Only the lines from the one with "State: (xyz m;" to the end of the data below should be given again, exactly as written.

== Raw data

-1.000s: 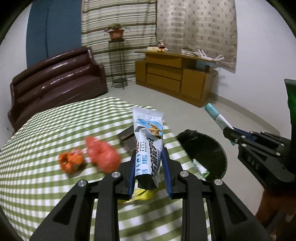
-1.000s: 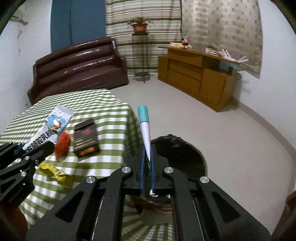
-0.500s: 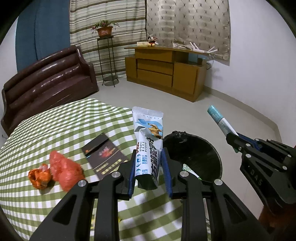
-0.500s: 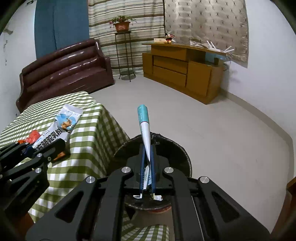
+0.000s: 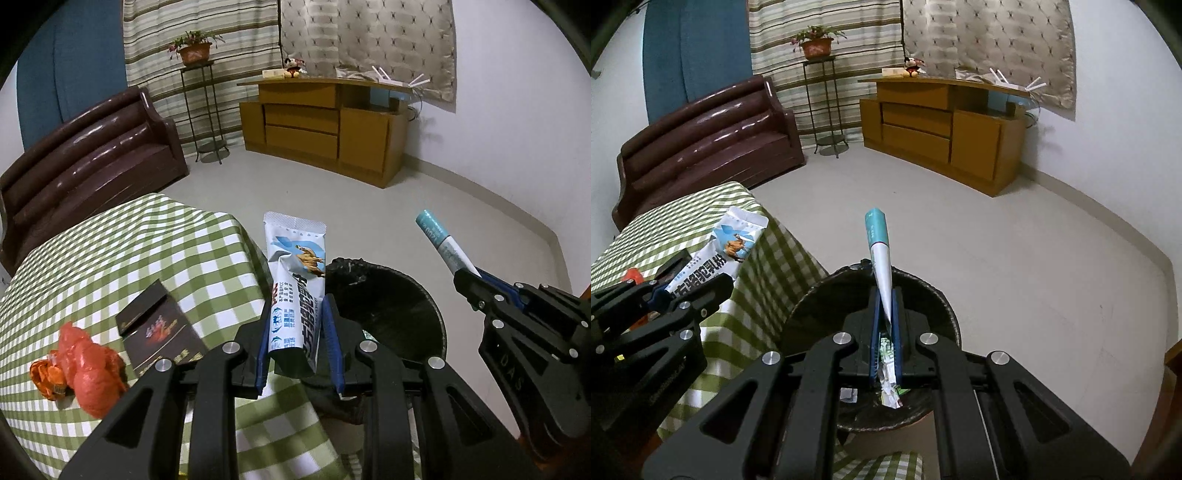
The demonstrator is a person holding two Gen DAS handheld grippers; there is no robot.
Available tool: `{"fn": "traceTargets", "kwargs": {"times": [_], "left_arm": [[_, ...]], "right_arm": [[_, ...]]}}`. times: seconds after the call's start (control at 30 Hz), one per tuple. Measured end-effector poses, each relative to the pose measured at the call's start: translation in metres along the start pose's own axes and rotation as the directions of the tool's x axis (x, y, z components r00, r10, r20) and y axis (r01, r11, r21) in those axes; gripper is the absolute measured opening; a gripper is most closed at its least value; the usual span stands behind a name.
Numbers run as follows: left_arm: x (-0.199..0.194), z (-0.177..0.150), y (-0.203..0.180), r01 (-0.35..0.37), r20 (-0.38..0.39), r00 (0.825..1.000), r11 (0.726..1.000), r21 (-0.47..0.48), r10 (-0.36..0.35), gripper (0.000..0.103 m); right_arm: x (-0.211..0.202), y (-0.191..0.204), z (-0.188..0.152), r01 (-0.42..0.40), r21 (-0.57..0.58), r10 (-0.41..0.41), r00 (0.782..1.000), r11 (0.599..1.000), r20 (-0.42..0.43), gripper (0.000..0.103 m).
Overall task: Collect trash
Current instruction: 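Open both tools to drop the tubes into the bin, then move both open tools back over the table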
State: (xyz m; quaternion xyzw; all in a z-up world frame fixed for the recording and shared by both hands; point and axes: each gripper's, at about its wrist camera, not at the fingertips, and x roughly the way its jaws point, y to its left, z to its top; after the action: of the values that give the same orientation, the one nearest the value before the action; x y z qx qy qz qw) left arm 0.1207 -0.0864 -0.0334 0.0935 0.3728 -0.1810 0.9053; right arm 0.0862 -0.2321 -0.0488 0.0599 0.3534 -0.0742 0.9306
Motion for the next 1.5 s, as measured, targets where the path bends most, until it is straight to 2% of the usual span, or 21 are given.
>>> {"fn": "traceTargets", "kwargs": {"times": [0.1, 0.17, 0.23, 0.63, 1.2, 1.5], "left_arm": [[0.005, 0.002, -0.003, 0.0, -0.014, 1.0, 1.0, 0.003, 0.0, 0.028], [0.01, 0.003, -0.004, -0.003, -0.032, 0.999, 1.0, 0.004, 0.003, 0.03], [0.012, 0.002, -0.004, -0.006, -0.042, 0.999, 1.0, -0.001, 0.006, 0.035], [-0.005, -0.004, 0.001, -0.011, -0.033, 0.999, 1.0, -0.027, 0.01, 0.049], [-0.043, -0.024, 0.034, -0.044, -0.02, 0.999, 0.996, -0.083, 0.042, 0.051], [-0.068, -0.048, 0.051, -0.057, -0.022, 0.998, 0.993, -0.101, 0.055, 0.054]], "right_arm": [[0.006, -0.002, -0.001, -0.001, 0.016, 0.001, 1.0, 1.0, -0.009, 0.012], [0.008, -0.005, -0.002, 0.004, 0.027, -0.004, 1.0, 1.0, -0.009, 0.028], [0.007, -0.005, -0.003, 0.008, 0.03, -0.008, 1.0, 1.0, -0.011, 0.029], [-0.002, -0.002, 0.001, 0.015, 0.027, -0.016, 1.0, 1.0, 0.009, 0.04], [-0.034, 0.027, -0.005, -0.016, -0.037, 0.017, 1.0, 0.999, 0.023, 0.042], [-0.048, 0.049, -0.015, -0.061, -0.08, 0.062, 0.998, 0.995, 0.011, 0.043]]}}
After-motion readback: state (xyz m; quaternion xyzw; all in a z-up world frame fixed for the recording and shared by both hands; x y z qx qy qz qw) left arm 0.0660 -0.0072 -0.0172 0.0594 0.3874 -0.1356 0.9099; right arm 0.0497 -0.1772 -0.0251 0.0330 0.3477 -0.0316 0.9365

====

* _Response to this task_:
State: (xyz m; quaternion xyzw; all in a z-up world frame fixed for the recording and shared by both hands; point and axes: each gripper's, at about its wrist camera, not at the fingertips, and x roughly the way its jaws point, y to its left, z to its top; after the action: of the values that give the same orientation, the one nearest the value before the action; x y z qx qy qz qw) left arm 0.1207 -0.0864 -0.0334 0.0935 0.3728 -0.1810 0.9053; right arm 0.0862 -0.2321 -0.0488 0.0599 0.3534 -0.0742 0.9306
Motion for the next 1.5 s, as measured, targets where the path bends most, until it is straight to 2% of the usual span, or 21 are given.
>>> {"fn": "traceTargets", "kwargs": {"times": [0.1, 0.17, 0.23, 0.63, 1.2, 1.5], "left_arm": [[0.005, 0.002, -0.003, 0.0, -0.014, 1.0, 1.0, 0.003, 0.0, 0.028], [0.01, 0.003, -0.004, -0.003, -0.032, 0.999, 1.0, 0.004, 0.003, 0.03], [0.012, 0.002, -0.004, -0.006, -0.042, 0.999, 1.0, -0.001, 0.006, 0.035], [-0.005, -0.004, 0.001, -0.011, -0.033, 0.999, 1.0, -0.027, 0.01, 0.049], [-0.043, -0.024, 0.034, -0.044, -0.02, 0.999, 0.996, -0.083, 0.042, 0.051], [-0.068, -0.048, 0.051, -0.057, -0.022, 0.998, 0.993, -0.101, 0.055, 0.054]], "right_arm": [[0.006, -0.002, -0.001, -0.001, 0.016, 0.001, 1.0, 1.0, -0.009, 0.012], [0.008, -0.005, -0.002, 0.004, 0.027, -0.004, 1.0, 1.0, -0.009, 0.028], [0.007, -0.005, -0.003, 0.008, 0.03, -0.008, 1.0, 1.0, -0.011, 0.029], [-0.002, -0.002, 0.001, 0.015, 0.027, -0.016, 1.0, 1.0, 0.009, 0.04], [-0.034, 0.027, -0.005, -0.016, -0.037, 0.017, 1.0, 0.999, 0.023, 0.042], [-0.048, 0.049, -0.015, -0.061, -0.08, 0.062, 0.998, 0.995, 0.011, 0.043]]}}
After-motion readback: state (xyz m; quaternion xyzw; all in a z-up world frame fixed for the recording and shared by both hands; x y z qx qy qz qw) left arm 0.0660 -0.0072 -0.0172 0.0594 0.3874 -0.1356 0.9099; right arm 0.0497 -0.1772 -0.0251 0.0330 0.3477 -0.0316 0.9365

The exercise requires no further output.